The n-queens puzzle is the problem of placing n queens on an n x n chessboard such that no two queens attack each other. Two queen can attack each other when they share the same row, column, or diagonal.
One of the many valid configurations for 8-Queens problem:

Given an integer n, return all distinct solutions to the n-queens puzzle.

Each solution contains a distinct board configuration of the n-queens' placement, where 'Q' and '.' both indicate a queen and an empty space, respectively.

Example 1:
Input: n = 4


Output: [[".Q..","...Q","Q...","..Q."],["..Q.","Q...","...Q",".Q.."]]


Example 2:
Input: n = 1
Output: [["Q"]]

Solution:


  • NOTE: I highly recommend going through the Backtracking chapters in the order they are given in the Index page to get the most out of it and be able to build a rock-solid understanding.

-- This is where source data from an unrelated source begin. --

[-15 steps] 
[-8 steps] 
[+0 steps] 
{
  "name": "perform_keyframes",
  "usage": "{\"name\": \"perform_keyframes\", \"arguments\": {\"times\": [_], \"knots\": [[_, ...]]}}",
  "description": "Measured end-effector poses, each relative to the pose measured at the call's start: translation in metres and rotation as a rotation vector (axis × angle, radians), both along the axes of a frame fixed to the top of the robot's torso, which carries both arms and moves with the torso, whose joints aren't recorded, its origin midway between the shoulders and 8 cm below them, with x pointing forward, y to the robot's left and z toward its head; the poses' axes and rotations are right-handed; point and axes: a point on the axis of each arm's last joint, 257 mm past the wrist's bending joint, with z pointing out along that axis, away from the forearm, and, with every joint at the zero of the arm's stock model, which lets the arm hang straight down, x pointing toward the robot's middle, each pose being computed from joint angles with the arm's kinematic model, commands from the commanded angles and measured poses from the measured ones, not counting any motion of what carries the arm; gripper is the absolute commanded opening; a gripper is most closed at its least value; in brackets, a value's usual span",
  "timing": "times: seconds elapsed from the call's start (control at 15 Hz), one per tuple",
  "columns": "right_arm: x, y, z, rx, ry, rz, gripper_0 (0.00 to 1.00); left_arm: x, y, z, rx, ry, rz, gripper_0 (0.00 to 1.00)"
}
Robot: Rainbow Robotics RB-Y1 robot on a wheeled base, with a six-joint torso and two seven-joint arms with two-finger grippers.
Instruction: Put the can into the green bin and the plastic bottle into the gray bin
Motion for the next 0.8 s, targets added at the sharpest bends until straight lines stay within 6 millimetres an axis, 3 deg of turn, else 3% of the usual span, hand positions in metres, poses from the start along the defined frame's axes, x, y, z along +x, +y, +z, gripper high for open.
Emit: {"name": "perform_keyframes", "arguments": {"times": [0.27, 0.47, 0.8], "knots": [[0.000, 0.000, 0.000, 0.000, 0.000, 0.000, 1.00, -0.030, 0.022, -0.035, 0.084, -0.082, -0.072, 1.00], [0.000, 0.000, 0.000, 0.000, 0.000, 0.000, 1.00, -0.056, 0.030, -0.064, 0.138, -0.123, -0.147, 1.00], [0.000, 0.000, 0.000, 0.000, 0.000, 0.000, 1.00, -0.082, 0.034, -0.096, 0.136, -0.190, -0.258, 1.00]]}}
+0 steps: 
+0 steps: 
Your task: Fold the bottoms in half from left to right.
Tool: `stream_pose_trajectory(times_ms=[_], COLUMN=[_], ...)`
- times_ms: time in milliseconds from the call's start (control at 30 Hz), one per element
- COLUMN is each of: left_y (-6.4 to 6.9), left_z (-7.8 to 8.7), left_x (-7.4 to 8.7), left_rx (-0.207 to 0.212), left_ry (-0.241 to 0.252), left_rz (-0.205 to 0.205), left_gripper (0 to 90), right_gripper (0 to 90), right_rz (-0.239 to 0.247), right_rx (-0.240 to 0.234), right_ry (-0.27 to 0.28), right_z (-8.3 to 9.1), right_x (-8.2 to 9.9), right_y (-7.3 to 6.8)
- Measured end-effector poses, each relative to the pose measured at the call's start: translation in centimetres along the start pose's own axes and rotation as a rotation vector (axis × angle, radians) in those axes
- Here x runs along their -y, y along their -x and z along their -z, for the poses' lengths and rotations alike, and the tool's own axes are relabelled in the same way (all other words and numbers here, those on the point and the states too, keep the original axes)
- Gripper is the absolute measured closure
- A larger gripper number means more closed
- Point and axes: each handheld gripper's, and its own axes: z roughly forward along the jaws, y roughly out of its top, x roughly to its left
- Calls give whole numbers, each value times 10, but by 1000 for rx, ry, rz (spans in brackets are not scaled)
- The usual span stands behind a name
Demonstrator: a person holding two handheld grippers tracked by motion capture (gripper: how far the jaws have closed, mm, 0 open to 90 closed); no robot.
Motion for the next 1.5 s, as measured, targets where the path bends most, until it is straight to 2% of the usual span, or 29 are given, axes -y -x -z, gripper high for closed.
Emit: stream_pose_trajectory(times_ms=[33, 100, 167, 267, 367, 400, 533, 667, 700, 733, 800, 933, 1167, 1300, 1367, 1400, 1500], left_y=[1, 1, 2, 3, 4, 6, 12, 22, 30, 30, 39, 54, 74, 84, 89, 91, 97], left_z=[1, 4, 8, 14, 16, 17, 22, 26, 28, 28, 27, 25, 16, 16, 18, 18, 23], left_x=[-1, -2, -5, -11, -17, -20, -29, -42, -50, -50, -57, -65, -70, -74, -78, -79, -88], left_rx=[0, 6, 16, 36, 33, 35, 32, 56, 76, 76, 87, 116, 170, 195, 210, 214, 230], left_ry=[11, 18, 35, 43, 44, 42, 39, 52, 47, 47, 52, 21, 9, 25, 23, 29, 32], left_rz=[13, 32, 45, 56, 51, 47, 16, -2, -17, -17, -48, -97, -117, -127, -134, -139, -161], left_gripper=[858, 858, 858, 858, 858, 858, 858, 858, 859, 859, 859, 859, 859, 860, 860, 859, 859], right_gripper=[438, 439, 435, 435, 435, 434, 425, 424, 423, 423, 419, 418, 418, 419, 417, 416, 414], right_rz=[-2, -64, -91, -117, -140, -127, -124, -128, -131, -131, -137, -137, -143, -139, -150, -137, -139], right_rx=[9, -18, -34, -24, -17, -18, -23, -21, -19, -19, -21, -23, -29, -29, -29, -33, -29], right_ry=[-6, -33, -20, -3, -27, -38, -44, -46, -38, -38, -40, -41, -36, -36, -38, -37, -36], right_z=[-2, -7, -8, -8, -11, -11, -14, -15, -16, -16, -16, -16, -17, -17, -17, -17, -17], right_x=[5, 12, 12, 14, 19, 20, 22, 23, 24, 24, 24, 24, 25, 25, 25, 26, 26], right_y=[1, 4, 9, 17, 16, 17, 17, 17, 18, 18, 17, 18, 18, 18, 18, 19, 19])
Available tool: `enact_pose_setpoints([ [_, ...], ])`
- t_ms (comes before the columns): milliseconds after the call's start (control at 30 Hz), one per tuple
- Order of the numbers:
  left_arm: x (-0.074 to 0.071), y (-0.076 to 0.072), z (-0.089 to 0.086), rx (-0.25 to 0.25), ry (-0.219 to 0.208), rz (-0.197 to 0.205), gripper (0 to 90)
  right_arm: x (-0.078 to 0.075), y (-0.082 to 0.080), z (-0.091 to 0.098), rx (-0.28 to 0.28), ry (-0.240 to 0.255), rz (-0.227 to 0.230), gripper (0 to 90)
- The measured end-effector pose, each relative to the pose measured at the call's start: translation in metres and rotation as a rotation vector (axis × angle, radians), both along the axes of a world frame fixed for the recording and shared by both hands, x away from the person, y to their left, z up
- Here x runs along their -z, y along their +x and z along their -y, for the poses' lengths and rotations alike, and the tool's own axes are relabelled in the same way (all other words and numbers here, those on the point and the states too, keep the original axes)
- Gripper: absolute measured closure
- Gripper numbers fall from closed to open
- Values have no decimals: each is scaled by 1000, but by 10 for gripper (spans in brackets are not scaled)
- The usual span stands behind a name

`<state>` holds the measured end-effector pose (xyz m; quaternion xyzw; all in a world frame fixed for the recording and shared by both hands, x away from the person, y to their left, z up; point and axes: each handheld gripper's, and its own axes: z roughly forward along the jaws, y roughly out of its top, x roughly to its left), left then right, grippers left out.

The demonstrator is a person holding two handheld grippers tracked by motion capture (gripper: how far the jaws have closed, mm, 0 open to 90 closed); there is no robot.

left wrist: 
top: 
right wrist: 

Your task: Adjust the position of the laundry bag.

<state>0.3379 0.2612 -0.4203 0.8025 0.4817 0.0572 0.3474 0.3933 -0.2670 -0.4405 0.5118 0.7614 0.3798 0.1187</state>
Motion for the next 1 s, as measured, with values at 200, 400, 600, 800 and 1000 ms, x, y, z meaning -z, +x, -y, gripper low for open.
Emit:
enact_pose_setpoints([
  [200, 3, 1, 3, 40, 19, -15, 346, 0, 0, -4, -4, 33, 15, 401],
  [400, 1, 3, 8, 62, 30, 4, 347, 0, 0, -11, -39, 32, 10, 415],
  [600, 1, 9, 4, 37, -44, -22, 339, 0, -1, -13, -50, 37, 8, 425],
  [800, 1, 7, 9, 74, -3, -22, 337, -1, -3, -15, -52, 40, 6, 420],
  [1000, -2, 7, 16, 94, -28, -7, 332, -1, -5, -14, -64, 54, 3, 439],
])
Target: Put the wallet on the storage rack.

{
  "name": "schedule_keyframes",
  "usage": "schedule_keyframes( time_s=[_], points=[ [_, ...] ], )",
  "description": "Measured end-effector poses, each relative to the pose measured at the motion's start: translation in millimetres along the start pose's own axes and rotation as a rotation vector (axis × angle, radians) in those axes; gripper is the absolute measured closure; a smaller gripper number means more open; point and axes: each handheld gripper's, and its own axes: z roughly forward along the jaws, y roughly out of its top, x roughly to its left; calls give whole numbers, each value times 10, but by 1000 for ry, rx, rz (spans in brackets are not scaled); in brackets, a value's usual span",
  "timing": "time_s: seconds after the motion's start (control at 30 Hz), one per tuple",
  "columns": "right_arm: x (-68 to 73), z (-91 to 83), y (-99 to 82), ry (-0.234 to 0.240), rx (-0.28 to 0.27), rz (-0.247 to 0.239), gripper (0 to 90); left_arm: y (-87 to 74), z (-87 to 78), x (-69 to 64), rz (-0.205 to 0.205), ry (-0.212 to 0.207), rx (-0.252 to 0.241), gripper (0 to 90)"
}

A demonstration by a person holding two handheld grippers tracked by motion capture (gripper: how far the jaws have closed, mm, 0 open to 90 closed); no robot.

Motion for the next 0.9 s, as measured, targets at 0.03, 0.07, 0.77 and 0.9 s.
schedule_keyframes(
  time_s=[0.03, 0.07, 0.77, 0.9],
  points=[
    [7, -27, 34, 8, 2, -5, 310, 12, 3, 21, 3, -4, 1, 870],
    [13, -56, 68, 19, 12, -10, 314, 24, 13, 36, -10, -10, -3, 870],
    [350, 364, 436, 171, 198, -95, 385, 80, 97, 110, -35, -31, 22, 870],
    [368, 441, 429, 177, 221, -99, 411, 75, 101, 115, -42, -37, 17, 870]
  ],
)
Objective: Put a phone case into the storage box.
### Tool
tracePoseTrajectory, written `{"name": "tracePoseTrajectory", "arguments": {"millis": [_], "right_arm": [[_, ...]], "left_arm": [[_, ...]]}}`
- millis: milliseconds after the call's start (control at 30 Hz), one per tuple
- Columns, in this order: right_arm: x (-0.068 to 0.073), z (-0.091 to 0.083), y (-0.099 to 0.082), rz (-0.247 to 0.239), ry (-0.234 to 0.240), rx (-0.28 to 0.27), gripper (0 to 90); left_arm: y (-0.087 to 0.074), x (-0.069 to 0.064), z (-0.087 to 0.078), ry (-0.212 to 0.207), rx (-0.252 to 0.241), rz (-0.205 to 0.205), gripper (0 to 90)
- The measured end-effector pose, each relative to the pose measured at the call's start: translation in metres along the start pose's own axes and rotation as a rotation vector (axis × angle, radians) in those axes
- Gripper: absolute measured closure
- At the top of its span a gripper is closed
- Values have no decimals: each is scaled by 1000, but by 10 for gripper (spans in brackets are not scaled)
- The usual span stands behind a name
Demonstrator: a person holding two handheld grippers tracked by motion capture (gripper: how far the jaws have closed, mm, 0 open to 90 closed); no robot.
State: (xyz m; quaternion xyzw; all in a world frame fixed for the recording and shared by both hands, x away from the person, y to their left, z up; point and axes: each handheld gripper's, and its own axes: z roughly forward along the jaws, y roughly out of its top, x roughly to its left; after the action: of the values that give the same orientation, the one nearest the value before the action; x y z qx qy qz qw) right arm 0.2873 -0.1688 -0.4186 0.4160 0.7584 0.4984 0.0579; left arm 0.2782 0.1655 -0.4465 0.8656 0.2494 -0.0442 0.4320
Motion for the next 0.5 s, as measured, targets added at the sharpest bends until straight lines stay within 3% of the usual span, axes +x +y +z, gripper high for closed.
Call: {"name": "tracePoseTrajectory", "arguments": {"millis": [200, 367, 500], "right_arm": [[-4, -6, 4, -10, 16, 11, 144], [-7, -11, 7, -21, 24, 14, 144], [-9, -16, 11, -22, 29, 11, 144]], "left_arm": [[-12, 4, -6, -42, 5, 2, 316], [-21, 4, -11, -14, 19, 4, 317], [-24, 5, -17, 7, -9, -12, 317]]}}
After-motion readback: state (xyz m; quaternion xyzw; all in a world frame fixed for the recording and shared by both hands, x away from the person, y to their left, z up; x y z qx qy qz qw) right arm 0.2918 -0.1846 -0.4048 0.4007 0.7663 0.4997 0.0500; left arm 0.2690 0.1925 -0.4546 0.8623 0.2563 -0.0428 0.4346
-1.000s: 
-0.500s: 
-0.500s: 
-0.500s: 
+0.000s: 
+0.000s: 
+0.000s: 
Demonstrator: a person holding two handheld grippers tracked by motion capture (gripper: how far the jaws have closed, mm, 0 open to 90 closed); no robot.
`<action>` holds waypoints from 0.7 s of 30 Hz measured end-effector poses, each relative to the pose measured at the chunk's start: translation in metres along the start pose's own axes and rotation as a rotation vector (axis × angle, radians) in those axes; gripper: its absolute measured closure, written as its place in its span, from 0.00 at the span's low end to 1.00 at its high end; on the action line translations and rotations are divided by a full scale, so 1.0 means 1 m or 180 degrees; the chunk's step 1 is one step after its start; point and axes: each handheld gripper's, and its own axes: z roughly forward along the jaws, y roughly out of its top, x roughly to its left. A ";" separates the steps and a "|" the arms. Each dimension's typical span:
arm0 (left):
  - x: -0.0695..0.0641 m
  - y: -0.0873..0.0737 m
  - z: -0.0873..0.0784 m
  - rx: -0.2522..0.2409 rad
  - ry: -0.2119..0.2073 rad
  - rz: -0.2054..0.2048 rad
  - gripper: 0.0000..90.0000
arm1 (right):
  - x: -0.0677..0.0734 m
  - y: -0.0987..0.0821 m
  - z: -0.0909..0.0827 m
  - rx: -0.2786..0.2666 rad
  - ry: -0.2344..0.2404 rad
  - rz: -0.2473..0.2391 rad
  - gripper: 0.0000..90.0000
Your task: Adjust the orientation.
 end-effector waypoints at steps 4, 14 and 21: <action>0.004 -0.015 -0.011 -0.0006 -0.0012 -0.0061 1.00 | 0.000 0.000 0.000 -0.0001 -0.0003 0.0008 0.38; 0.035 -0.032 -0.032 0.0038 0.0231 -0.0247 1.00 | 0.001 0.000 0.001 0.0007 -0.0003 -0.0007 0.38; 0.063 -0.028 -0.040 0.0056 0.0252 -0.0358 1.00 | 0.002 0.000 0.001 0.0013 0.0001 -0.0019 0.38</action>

Prerequisite: Backtracking Fundamentals

Since we have N queens and the puzzle board is N X N, every row in the board needs to have a queen. So we can proceed in the increasing order of row. For each row the suitable candidates would be all the columns that would create no conflict with any of the queens placed in the board so far.
For every suitable candidate we recursively call backtrack( .. ) method to see if that leads to a complete solution. Whenever we get a complete solution, we move on to compute other complete solutions, if any.

You might be tempted to use a 2D array to store the partial solutions. But we can do better than that which would result in space optimization. We can achieve this just by using an 1D array. The index of the array would represent row, and the value would represent in which column in that row we would place a Queen. This is a very powerful technique and often this kind of thinking process impresses the interviewers if you are looking to appear in coding interviews. You can reuse this technique while solving other problems as well.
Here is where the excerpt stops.